## TASK TO CARRY OUT
Within this material, how many lines have the string "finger" in them? The answer is a number, with nothing added.

========

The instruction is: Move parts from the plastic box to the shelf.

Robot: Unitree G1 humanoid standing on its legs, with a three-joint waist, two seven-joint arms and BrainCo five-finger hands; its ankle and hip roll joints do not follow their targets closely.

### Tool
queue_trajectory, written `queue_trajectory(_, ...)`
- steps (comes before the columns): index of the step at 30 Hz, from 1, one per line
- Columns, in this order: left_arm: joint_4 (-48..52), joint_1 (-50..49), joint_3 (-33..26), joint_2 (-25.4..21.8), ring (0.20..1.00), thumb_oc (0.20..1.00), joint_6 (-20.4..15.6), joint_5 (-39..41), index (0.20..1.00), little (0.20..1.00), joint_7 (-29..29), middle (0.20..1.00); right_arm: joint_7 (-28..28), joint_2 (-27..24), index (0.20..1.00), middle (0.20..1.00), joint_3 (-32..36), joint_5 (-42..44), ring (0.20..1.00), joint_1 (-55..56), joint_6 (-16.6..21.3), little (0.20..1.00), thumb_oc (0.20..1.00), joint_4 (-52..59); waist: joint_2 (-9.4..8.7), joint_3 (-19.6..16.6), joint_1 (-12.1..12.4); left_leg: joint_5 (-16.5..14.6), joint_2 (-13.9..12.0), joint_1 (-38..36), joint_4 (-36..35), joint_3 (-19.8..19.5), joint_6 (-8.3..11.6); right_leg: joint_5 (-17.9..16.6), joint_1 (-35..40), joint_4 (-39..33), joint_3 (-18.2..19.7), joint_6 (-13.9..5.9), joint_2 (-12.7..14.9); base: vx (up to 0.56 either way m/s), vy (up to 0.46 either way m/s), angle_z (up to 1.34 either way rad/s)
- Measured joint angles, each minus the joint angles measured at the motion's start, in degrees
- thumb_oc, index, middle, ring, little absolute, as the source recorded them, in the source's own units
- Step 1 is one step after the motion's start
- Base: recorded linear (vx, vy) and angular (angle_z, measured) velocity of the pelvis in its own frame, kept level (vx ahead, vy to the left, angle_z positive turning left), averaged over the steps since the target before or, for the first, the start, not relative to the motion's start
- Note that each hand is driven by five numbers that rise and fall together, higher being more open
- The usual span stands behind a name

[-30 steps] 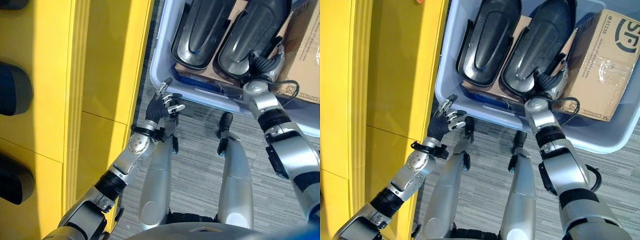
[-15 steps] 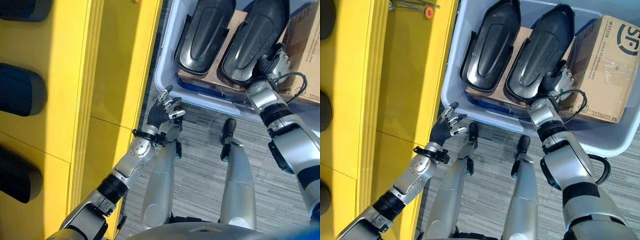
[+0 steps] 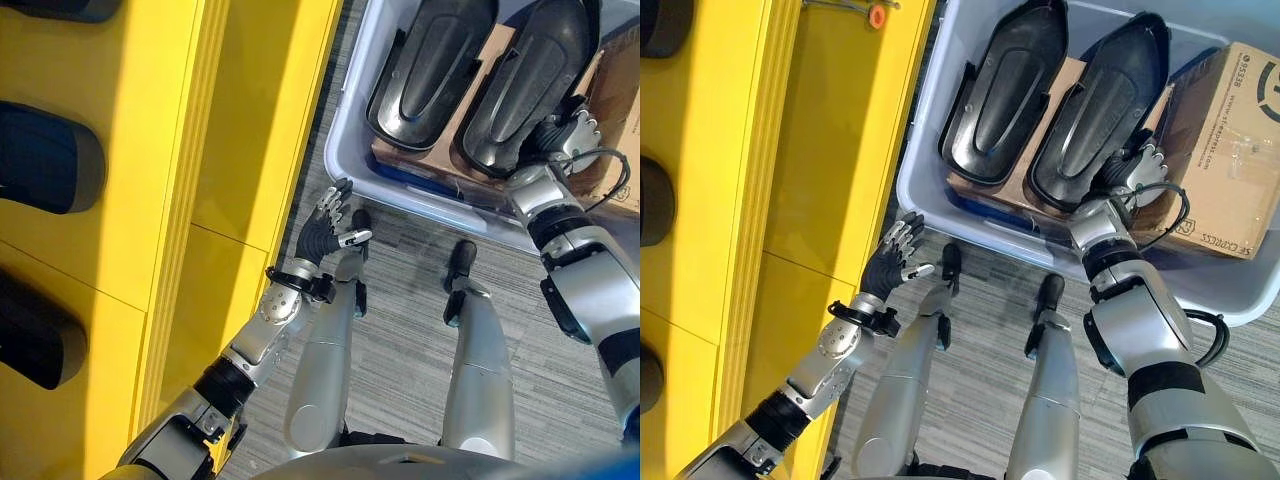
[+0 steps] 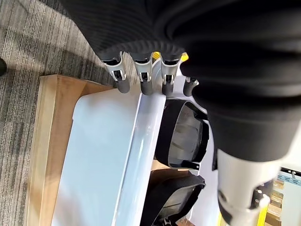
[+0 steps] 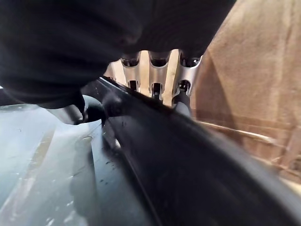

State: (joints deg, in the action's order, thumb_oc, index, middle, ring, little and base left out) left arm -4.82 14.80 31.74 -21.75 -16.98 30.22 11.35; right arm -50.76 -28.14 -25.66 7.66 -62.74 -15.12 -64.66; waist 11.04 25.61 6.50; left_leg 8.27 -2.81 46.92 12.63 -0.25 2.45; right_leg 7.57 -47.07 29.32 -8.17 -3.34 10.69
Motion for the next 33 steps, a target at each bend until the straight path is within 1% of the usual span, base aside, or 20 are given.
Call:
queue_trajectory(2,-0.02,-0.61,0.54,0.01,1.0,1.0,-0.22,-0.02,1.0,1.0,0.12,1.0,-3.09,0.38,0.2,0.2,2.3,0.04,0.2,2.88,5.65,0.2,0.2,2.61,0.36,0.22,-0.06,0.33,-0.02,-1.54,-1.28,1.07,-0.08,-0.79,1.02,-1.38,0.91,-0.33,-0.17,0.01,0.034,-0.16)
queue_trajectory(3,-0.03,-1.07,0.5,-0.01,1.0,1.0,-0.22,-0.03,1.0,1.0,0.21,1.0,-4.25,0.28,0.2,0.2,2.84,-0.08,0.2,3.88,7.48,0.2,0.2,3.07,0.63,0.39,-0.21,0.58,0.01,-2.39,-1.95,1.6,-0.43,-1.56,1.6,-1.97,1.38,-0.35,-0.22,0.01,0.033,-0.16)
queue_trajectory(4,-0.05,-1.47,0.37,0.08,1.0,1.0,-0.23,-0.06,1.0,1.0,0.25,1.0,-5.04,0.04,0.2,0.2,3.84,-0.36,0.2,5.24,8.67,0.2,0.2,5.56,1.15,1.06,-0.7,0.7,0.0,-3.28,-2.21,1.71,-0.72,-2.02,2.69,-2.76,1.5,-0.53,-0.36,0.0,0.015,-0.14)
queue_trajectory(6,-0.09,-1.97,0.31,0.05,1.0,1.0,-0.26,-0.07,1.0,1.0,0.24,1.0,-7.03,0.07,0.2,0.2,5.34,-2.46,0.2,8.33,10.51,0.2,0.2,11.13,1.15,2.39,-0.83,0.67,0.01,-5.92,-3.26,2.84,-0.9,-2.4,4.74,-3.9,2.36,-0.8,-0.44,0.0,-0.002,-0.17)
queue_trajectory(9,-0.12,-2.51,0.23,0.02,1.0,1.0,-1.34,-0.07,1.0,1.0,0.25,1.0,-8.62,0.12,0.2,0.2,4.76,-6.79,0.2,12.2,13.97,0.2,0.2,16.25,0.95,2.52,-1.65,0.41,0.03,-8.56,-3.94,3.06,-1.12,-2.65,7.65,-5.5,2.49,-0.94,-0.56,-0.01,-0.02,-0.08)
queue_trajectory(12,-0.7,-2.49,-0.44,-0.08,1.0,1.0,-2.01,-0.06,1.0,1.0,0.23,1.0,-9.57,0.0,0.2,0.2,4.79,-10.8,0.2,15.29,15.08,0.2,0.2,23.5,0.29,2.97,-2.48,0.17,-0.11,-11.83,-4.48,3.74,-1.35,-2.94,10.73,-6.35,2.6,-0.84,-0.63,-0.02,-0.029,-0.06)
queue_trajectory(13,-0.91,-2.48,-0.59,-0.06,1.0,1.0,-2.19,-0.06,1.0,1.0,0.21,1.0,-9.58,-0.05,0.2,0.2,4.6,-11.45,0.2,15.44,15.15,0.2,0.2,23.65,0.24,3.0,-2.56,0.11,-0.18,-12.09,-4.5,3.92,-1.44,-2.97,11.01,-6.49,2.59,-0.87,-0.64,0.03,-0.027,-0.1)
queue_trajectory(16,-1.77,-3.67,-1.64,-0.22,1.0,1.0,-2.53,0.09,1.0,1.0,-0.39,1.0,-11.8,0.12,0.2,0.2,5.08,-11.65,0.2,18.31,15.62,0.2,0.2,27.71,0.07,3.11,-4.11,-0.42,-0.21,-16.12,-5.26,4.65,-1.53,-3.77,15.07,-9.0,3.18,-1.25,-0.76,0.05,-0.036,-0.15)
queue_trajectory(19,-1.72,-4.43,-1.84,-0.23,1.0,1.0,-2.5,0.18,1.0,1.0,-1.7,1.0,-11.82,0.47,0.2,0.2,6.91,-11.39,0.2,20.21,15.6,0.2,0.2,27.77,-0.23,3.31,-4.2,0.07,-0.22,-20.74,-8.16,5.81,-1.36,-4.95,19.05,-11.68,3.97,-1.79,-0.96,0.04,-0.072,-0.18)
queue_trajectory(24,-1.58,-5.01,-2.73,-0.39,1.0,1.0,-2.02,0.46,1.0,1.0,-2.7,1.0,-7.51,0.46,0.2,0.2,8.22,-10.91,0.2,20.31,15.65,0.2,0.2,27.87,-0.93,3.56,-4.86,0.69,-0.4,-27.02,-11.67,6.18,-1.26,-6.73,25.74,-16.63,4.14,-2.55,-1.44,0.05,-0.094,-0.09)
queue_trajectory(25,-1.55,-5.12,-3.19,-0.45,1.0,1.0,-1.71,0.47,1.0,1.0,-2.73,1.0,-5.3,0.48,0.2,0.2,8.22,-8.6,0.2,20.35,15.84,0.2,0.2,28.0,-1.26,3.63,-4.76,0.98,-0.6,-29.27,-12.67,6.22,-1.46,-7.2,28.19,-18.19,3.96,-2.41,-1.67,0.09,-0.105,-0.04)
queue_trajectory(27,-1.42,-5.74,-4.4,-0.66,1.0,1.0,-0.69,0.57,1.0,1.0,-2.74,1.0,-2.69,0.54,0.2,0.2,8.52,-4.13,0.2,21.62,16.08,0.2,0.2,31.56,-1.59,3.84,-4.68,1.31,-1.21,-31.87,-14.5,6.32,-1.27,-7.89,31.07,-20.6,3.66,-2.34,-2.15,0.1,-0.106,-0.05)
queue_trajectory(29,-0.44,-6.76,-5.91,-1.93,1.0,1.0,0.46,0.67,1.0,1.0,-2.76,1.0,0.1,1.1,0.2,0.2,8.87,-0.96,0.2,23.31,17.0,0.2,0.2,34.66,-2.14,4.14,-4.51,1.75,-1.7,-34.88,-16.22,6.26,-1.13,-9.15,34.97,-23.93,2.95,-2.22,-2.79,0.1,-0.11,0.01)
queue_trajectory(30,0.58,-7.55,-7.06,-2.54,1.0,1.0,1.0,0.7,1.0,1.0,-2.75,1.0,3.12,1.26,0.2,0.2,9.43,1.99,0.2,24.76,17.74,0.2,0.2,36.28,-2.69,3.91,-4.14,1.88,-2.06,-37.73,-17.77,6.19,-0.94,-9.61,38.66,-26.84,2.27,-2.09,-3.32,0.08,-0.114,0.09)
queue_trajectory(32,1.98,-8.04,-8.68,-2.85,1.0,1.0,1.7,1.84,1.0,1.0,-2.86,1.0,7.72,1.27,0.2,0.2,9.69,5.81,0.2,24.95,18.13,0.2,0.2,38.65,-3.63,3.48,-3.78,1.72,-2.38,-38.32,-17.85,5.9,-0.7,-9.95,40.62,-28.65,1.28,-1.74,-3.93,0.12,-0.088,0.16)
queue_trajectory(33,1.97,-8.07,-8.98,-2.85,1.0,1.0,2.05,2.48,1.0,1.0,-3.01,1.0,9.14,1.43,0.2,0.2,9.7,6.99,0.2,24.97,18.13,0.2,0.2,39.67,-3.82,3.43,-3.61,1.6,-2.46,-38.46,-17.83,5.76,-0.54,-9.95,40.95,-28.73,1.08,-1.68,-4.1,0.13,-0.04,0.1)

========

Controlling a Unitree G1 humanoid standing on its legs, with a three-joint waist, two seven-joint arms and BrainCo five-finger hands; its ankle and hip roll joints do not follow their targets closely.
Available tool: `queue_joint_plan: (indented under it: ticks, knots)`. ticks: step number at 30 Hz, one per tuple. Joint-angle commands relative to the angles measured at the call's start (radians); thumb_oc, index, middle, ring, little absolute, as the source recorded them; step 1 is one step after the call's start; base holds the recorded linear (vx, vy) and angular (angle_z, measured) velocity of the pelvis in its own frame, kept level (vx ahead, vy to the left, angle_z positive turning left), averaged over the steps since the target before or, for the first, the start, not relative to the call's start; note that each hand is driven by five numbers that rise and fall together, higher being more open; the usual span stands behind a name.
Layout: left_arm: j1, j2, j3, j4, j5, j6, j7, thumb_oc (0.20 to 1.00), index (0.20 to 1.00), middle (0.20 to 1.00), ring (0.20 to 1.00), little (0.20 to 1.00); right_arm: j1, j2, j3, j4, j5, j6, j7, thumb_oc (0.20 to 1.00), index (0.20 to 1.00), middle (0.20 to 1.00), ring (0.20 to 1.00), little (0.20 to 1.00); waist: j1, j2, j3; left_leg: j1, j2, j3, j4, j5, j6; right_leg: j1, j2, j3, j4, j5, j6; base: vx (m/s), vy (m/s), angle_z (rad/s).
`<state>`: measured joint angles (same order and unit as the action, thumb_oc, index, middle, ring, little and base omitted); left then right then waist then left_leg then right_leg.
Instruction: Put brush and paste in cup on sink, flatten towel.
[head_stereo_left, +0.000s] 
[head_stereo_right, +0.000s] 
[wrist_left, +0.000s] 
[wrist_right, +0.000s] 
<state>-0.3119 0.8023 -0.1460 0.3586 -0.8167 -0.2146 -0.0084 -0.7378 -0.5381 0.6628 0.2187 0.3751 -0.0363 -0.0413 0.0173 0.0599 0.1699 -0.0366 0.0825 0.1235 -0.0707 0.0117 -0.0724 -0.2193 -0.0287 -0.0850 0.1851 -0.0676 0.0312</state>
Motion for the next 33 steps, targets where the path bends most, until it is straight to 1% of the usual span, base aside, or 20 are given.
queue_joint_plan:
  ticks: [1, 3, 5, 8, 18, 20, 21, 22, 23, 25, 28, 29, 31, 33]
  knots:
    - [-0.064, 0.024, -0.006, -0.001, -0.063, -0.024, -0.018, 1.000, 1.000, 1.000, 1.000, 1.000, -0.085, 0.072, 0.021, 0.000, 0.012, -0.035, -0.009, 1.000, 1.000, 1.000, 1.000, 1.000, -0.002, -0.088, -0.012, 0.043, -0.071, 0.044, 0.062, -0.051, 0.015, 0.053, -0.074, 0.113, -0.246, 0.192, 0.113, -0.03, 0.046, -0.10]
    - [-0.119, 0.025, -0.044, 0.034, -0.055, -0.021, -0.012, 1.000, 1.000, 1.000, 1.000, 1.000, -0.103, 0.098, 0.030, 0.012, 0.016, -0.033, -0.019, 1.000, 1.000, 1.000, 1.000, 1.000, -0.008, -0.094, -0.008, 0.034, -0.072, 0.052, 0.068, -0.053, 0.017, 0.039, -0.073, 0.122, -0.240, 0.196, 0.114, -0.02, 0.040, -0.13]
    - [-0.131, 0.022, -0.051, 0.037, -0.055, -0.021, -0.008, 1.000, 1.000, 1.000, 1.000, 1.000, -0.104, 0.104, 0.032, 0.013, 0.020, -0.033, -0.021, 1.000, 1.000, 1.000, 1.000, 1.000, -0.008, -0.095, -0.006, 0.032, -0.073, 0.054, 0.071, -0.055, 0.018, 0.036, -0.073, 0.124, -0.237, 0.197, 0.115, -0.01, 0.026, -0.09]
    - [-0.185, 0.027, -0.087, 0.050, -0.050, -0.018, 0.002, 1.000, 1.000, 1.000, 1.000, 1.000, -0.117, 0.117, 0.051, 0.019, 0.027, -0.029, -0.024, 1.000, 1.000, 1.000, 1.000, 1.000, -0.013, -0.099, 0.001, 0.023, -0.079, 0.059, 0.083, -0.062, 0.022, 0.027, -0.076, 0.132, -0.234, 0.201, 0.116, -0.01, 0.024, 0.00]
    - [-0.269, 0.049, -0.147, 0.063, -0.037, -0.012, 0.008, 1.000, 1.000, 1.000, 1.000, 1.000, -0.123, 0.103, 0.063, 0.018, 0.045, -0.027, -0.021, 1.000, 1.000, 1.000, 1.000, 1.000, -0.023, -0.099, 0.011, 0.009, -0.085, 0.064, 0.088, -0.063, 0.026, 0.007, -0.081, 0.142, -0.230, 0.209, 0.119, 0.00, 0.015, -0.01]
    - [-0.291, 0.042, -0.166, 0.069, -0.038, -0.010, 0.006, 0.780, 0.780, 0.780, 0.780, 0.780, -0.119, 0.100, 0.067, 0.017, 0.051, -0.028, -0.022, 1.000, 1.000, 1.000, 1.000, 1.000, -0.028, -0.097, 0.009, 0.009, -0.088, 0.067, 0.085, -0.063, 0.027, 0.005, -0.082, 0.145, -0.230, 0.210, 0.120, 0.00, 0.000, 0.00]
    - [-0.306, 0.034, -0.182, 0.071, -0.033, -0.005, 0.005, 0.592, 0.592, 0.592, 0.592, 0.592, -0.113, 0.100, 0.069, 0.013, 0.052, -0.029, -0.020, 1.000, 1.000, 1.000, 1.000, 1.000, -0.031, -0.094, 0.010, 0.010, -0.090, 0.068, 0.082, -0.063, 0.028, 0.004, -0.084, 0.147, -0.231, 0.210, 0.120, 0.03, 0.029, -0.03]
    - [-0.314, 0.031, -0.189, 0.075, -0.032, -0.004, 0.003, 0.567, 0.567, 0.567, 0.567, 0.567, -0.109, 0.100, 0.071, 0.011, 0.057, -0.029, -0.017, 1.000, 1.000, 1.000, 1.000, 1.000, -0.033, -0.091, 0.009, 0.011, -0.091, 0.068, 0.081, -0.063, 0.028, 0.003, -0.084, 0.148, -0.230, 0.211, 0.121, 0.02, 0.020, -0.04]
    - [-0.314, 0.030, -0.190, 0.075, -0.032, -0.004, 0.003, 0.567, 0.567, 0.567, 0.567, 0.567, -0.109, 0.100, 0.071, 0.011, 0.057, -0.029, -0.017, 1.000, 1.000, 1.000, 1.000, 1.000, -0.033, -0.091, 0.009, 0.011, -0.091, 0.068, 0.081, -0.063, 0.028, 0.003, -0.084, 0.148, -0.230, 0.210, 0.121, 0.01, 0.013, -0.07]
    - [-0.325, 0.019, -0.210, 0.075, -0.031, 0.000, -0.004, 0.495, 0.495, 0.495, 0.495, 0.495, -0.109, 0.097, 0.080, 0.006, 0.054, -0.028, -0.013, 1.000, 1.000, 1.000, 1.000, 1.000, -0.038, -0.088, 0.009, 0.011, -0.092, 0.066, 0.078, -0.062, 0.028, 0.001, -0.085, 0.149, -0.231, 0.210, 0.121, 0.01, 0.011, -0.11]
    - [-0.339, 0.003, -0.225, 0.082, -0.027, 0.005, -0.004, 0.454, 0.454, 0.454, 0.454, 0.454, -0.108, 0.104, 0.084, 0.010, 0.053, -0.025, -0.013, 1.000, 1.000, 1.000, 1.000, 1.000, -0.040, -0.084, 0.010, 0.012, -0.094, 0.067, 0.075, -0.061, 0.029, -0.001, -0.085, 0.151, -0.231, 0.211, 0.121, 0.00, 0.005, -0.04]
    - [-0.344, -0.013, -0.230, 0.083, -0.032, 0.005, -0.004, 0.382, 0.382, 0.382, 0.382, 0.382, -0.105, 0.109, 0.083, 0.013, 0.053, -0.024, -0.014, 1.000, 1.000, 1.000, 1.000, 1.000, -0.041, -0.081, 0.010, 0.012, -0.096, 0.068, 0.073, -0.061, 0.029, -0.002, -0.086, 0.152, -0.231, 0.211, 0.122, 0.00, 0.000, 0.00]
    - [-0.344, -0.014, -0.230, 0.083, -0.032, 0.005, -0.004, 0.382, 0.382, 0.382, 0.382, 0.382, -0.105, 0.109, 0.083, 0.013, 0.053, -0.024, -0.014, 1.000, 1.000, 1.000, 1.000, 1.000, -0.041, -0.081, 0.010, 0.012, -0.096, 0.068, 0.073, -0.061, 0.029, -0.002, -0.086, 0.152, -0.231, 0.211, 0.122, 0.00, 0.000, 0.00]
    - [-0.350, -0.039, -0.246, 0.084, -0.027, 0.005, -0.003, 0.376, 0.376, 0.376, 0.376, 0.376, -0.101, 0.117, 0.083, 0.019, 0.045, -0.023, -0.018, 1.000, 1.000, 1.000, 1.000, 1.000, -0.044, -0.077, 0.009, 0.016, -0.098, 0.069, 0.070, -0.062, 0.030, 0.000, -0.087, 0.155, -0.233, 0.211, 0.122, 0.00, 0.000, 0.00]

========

## TASK ANSWER
2